Lines to return, exactly: from the line with "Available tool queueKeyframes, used" to the line with "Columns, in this" in the entries below, both included.

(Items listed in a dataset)
- - - - -

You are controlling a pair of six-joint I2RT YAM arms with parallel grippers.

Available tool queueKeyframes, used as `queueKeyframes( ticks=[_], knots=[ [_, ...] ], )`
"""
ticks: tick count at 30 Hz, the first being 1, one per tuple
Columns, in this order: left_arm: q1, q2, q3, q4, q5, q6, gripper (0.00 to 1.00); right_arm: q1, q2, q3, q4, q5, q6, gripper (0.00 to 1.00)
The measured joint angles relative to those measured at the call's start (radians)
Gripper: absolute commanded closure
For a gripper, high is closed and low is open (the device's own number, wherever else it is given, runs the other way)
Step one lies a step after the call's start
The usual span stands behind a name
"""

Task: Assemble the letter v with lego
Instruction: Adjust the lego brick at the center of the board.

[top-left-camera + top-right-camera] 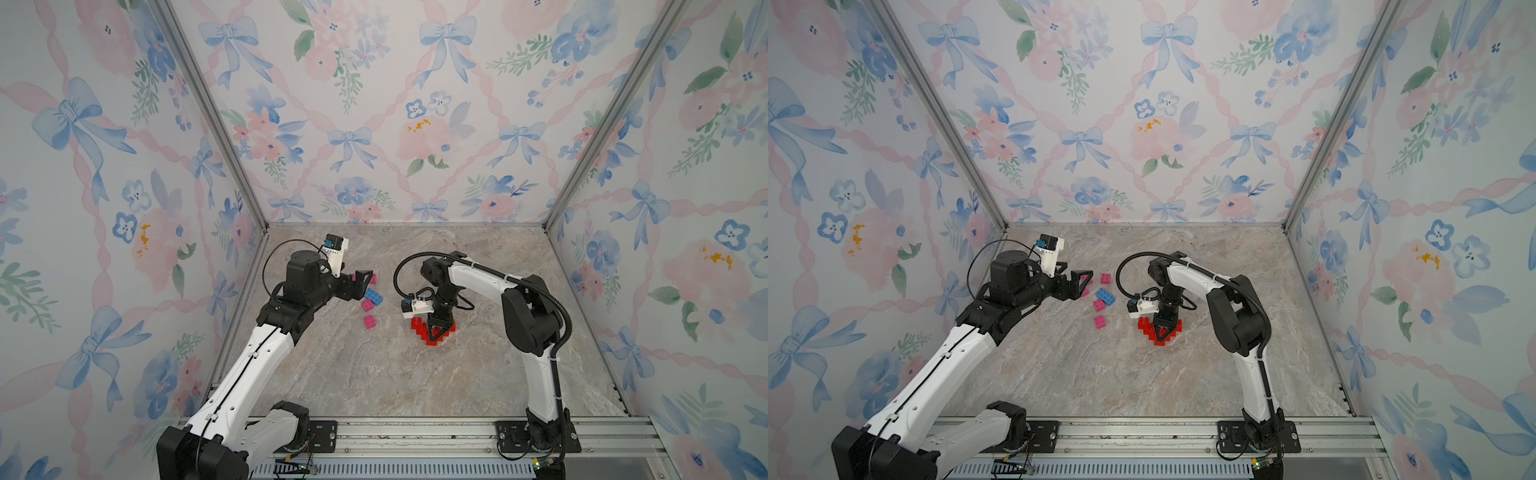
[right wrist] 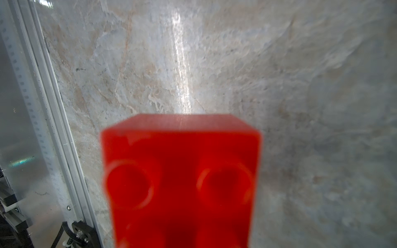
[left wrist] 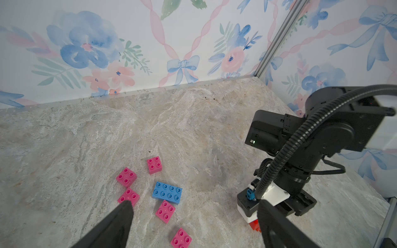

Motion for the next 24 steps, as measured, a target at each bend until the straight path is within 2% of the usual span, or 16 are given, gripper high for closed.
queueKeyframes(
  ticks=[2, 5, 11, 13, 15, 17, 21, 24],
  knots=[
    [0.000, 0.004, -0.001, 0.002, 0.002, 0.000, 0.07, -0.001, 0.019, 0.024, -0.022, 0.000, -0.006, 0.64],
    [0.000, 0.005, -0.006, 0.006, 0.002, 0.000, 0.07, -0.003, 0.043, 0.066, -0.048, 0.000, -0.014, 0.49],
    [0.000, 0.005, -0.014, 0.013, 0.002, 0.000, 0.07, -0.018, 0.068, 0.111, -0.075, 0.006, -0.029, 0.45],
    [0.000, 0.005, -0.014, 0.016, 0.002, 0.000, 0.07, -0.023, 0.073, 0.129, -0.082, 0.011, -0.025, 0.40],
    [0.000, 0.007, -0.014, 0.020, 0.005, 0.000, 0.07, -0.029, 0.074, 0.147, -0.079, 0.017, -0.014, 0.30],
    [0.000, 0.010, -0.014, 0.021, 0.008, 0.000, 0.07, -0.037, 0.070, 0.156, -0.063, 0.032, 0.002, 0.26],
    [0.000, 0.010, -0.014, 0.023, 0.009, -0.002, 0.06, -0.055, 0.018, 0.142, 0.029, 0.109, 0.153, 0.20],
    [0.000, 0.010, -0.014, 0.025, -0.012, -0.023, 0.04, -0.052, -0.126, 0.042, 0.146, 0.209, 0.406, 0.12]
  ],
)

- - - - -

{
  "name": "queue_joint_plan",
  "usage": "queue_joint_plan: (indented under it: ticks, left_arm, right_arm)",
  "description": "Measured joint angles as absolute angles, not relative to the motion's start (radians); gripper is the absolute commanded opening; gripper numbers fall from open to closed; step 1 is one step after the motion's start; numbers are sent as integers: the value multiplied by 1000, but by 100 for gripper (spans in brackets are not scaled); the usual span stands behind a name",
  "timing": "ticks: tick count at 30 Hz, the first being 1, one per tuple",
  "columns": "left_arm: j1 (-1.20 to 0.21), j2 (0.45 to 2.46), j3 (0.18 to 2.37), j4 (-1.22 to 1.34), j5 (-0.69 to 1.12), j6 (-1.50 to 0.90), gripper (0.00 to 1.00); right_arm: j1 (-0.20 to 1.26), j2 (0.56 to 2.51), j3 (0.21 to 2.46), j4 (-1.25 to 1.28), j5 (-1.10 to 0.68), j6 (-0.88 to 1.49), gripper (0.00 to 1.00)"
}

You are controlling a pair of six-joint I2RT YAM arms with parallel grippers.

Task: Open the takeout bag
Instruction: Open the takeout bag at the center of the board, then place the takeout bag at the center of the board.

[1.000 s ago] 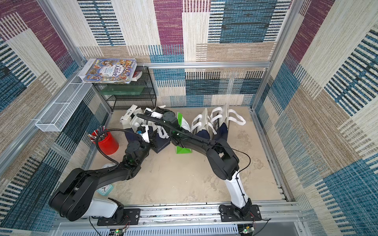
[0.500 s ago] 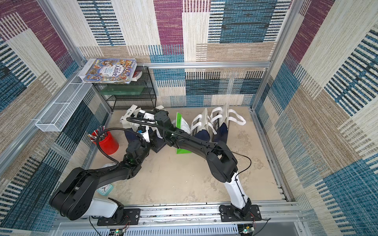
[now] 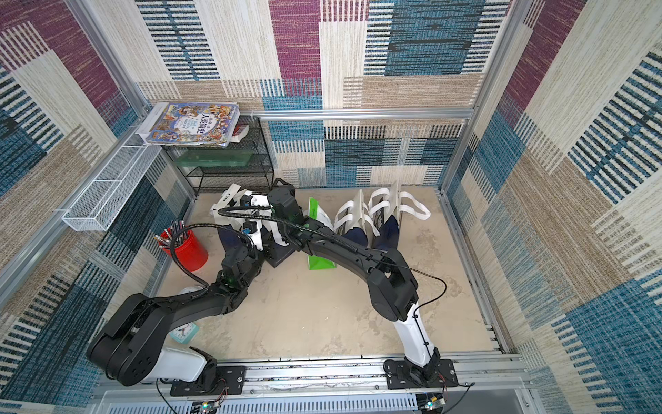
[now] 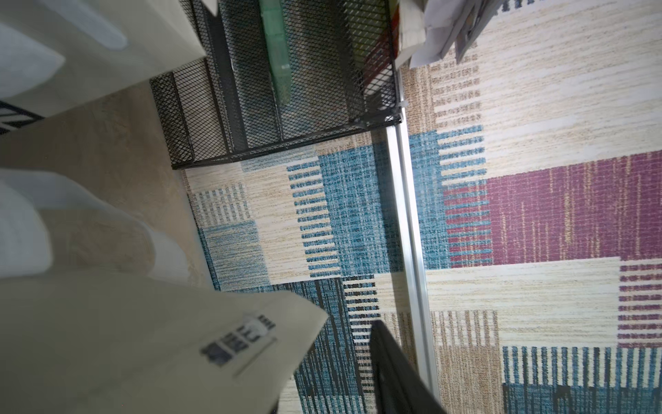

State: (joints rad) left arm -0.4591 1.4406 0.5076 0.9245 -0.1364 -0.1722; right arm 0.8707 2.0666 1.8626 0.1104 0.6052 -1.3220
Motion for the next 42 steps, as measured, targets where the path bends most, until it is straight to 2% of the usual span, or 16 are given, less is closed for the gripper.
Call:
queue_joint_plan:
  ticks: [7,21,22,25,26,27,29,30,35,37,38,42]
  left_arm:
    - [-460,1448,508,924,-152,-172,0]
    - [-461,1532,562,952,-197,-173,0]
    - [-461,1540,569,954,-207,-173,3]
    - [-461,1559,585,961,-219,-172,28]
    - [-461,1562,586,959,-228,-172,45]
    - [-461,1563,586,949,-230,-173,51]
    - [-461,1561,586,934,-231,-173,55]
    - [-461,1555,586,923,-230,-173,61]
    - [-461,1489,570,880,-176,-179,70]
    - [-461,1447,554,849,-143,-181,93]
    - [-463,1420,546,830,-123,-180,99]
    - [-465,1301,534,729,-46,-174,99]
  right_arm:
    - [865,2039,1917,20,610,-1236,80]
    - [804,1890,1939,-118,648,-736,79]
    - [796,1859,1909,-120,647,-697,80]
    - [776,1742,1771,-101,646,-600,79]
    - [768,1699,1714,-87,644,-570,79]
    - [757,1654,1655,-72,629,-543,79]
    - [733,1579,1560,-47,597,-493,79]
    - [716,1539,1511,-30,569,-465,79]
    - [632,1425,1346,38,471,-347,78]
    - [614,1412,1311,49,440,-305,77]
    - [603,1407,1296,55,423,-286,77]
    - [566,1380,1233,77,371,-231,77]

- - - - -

Result for this task:
Available tool queueKeyframes, used as `queueKeyframes( ticks=[_], knots=[ [_, ...] ], )`
"""
ticks: tick count at 30 Hz, the first being 1, one per tuple
Columns, in this order: left_arm: q1, q2, q3, q4, q5, q6, gripper (0.00 to 1.00); right_arm: q1, q2, q3, q4, q5, q6, gripper (0.00 to 1.00)

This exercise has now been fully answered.